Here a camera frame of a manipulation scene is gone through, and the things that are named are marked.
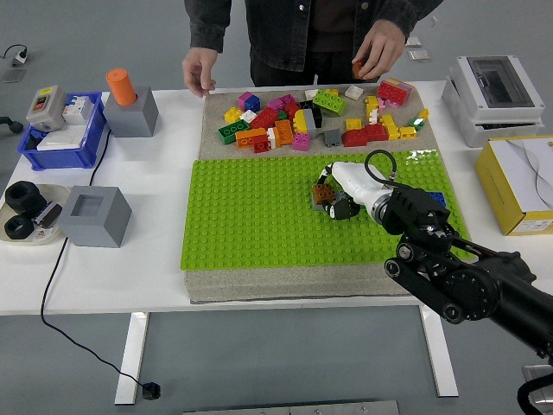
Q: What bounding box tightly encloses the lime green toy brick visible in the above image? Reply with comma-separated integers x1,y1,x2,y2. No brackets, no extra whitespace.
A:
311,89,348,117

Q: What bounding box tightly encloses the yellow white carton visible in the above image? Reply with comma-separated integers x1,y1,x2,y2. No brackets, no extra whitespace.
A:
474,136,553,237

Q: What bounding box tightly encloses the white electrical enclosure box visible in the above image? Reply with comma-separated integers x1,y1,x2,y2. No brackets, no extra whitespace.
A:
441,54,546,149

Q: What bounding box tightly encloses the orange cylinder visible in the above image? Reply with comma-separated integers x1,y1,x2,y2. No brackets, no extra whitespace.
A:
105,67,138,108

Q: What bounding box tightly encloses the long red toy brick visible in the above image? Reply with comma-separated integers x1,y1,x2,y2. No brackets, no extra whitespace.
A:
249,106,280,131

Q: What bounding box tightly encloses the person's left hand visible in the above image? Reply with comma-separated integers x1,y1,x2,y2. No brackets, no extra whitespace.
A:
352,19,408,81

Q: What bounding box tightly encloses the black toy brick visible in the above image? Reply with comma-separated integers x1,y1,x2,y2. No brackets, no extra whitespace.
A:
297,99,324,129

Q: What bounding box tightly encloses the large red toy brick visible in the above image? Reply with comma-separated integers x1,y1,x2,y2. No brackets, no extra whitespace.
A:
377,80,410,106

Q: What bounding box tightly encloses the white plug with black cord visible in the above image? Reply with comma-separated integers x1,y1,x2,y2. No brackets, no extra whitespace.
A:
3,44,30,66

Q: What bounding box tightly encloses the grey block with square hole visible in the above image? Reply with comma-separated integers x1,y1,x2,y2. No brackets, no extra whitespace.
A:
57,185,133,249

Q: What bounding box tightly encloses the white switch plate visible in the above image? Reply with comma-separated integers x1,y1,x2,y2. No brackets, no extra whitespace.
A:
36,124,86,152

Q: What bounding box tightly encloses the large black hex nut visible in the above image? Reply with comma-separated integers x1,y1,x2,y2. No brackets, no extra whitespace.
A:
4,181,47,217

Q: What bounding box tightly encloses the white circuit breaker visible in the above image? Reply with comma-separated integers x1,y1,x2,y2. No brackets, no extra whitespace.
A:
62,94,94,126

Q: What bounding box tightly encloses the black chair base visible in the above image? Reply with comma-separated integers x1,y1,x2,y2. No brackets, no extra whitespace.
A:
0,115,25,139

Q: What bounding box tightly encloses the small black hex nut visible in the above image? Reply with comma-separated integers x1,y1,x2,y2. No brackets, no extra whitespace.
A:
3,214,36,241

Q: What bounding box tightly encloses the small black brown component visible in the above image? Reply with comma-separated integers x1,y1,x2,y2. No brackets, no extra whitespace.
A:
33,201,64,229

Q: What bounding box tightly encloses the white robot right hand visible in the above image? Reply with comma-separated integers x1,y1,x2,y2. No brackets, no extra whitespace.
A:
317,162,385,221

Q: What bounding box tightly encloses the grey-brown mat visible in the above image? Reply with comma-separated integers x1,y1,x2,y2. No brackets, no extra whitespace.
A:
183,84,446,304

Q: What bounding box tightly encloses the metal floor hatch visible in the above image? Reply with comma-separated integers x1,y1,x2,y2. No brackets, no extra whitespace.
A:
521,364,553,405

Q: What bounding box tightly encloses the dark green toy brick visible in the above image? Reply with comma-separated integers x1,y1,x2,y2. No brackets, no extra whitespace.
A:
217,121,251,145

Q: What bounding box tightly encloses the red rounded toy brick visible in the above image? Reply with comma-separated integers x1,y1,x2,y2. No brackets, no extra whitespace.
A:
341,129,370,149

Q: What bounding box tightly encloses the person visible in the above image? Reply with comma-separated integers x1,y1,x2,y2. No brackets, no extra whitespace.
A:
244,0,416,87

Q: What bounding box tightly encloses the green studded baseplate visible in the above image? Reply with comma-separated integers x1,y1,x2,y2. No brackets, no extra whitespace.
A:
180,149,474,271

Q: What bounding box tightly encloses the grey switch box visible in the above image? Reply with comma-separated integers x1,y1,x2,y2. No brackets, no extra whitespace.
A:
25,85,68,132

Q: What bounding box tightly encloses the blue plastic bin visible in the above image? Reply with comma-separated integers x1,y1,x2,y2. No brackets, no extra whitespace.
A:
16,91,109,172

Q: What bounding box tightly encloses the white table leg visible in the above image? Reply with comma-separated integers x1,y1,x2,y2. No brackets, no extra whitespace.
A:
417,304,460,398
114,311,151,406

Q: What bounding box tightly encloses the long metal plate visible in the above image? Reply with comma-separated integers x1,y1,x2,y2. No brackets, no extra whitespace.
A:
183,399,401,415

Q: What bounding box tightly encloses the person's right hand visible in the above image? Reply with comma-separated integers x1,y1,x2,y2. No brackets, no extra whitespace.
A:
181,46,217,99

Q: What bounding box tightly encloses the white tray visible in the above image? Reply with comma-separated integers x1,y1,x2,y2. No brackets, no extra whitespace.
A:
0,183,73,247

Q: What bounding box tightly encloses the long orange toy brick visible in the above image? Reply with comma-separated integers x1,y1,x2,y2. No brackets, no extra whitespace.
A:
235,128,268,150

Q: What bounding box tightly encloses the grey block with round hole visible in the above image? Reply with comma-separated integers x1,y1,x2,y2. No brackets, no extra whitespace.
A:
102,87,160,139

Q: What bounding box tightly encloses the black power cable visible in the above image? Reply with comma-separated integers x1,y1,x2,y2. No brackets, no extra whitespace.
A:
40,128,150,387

...

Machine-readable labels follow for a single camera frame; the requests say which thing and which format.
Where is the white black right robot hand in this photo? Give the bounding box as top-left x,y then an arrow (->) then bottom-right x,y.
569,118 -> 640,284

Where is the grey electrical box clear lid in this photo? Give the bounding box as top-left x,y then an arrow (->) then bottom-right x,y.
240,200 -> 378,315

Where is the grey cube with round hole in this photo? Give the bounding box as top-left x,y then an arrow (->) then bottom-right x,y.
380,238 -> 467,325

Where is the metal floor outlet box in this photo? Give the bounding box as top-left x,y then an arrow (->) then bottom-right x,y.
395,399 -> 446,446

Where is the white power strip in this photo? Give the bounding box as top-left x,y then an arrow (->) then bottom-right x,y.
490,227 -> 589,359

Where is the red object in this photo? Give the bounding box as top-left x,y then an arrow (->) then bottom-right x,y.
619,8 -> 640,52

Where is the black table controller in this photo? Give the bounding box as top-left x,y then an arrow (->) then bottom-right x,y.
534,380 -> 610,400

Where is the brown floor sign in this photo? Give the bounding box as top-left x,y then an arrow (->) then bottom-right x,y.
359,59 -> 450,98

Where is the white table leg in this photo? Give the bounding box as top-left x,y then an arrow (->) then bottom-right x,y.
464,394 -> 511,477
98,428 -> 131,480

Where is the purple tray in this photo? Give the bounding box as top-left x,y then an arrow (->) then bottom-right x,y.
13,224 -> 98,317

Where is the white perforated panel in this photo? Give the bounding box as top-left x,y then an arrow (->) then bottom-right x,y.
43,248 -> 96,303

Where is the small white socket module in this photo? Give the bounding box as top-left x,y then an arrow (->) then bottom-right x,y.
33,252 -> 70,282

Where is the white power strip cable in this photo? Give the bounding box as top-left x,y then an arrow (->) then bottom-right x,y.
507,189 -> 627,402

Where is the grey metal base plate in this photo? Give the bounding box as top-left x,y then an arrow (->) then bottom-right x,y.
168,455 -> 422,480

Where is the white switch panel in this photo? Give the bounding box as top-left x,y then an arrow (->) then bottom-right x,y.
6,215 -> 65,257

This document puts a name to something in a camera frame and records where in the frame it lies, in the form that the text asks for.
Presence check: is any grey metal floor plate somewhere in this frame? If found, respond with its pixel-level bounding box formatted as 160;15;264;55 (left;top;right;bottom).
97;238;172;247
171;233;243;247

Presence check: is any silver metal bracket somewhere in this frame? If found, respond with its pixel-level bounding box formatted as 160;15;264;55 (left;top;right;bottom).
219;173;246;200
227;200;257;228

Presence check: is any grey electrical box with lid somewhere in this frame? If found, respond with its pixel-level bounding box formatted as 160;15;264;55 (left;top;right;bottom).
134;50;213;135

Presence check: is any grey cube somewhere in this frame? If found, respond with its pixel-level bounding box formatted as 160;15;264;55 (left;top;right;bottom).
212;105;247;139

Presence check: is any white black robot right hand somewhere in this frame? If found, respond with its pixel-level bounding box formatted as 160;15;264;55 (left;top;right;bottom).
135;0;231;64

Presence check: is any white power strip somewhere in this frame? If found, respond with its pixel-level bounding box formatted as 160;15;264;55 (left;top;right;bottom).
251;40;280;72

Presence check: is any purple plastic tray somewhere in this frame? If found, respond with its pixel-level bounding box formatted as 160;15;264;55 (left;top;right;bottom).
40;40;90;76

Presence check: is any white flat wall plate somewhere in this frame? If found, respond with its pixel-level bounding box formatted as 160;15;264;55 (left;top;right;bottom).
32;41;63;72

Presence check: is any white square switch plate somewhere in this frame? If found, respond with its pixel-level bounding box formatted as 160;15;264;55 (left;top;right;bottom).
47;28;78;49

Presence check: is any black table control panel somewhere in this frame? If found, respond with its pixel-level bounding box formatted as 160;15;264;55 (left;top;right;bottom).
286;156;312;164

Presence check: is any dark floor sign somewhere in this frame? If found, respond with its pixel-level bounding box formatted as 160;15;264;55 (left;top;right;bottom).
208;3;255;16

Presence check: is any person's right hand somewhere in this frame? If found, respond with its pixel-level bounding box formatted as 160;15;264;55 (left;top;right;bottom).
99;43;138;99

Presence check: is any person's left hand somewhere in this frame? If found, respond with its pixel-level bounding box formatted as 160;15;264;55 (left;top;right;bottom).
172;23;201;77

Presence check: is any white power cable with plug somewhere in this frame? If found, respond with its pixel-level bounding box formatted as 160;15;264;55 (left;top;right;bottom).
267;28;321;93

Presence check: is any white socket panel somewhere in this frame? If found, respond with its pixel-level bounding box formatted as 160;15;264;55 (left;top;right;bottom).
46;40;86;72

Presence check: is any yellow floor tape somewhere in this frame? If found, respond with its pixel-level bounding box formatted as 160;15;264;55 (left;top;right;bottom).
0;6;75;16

WORK TO BE COMPLETED:
In the entries above, find the line holding "Q: What bounding box tightly encloses the small black hex" and the line holding "Q: What bounding box tightly encloses the small black brown", then retype exactly those two lines and every line between them, and nothing else.

SOLUTION FOR THIS EXERCISE:
Q: What bounding box tightly encloses the small black hex nut visible in the above image? Reply with comma-separated integers x1,y1,x2,y2. No brackets, no extra whitespace.
A:
3,214,36,241

Q: What bounding box tightly encloses the small black brown component visible in the above image? Reply with comma-separated integers x1,y1,x2,y2. No brackets, no extra whitespace.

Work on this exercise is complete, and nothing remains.